Skeptical Ehrlich Reopens Slot Machine Debate

By Matthew Mosk and John Wagner
Friday, January 20, 2006

Maryland Gov. Robert L. Ehrlich Jr. announced yesterday that he plans to wade back into the contentious debate over slot machine gambling, submitting a bill that is similar to those he's offered in past years.

Ehrlich (R) has been clear that he does not have high expectations for a proposal that -- despite sitting at the top of his agenda for the past three years -- he has never been able to navigate through the legislature.

Yesterday, his chief lobbyist was asked about the odds of a slots bill passing in an election year.

"Hope springs eternal," Alan Friedman replied. "We need a new revenue source. We need to not let this money keep driving out of Maryland."

The measure, which looks similar to one that passed the Senate last year, bulks up the amount of gambling revenue that would be dedicated to school construction. Last year, that amount was $150 million; this year, it's $400 million.

While Senate support remains likely, Friedman said the fate of the proposal will rest in the hands of House Speaker Michael E. Busch (D-Anne Arundel). The House narrowly passed a slots bill last year, but Senate leaders did not like the details of that bill, and Busch closed the door on negotiating a compromise.

This year, Busch has said he expects the rosy economy to sap energy from any slots push. With a billion-dollar surplus, he has said, there is ample room to finance the state's needs without creating a new revenue source.

During his briefing on the budget, Ehrlich acknowledged that sentiment, saying the "fiscal realities" of the previous years made slots "a more attractive option. No doubt about it."

Paroled Sex Offenders

A Senate committee held the first round of hearings yesterday on bills directed at clamping down on paroled sex offenders.

Maryland Attorney General J. Joseph Curran Jr. (D) testified before the Judicial Proceedings Committee on a proposal to use Global Positioning System technology to track sex offenders and to step up the requirements for notifying residents, schools and police when a paroled offender moves into a neighborhood.

A similar bill is being championed by the governor, who wants child sex offenders to be supervised for life upon parole and forbidden from living near a school or day-care facility.

Lawmakers have said they expect to take the best elements of all the bills they receive and produce a single, comprehensive measure. Curran told the panel yesterday that he was comfortable with that plan. "Our research of other states shows Maryland could be more aggressive than we are now," he said.

More Vetoes Reversed

Maryland lawmakers approved five bills yesterday that had been vetoed by Gov. Robert L. Ehrlich Jr. (R), including several addressing the state's troubled juvenile services system.

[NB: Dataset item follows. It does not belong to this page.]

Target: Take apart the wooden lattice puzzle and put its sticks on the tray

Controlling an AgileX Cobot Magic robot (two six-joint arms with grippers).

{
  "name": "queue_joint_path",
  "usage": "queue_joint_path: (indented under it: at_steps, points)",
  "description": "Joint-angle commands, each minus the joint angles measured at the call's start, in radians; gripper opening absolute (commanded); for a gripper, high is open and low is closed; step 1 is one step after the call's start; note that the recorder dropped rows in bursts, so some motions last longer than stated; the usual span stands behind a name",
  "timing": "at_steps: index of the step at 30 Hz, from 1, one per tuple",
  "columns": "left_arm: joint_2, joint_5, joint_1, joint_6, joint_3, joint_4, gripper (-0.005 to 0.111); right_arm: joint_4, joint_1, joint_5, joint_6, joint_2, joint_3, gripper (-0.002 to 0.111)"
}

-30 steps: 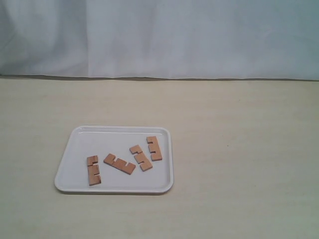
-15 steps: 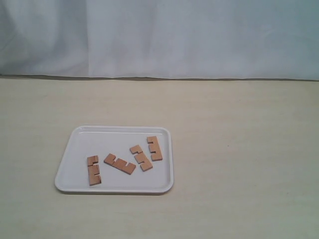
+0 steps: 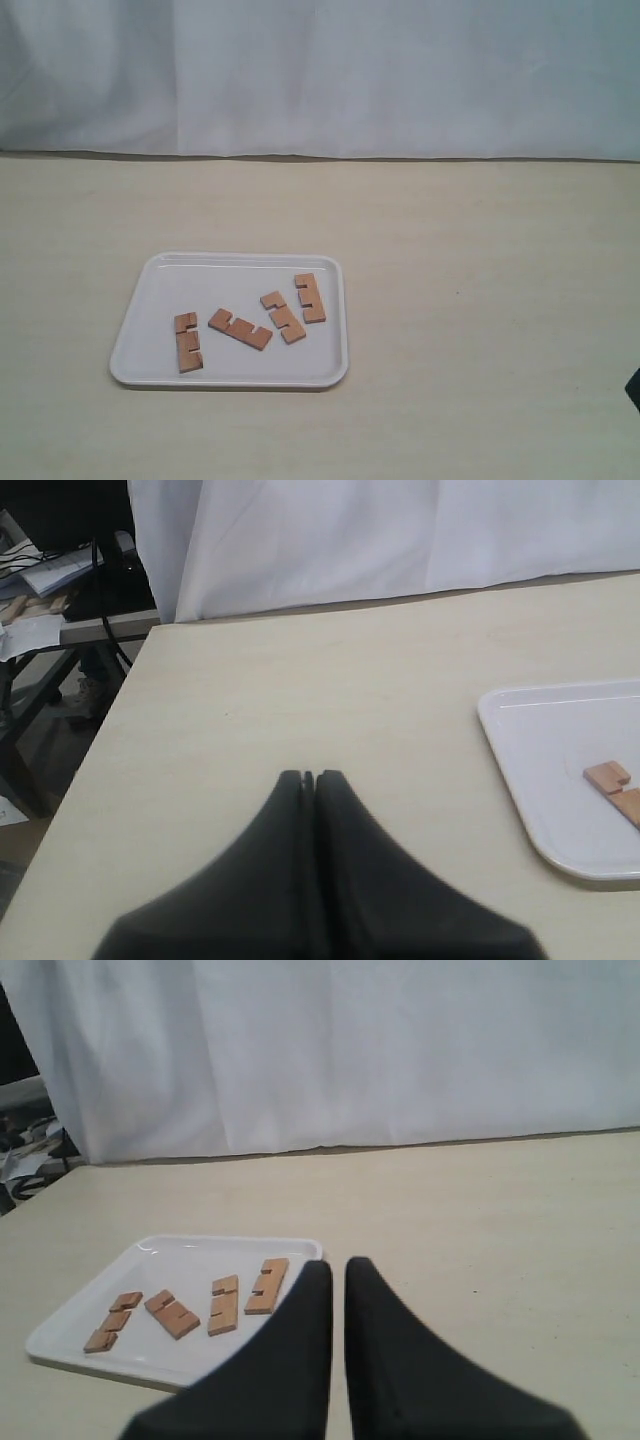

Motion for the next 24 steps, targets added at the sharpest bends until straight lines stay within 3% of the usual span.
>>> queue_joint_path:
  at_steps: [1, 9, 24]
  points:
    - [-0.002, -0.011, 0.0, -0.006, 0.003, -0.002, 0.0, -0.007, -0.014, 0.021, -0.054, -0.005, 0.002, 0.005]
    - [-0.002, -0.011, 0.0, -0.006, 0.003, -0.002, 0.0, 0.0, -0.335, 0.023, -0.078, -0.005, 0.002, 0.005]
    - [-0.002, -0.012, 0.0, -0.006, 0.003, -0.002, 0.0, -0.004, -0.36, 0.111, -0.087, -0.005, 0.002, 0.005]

One of those measures requires state officials to appear in court every 25 days to explain cases in which juveniles had been found delinquent but not yet assigned services. Critics said the current system, in which officials may file a written explanation, leaves too many vulnerable youths in the lurch. Those who opposed the bill argued that it would clog the courts.

Another measure moves the Office of the Independent Juvenile Justice Monitor from the governor's office to the attorney general's office, a move designed to give the agency more independence.

The Senate joined the House in resurrecting measures that seek to expand diversion programs for juveniles and give Baltimore officials broader access to youths' records.

The House joined the Senate, meanwhile, in overriding Ehrlich's veto of a bill changing the membership of the Maryland Commission for Women.

The latest string of veto override votes led to grumbling among Republican leaders in the Senate, who said that veto overrides were relatively rare under Democratic governors and that Ehrlich deserves some deference.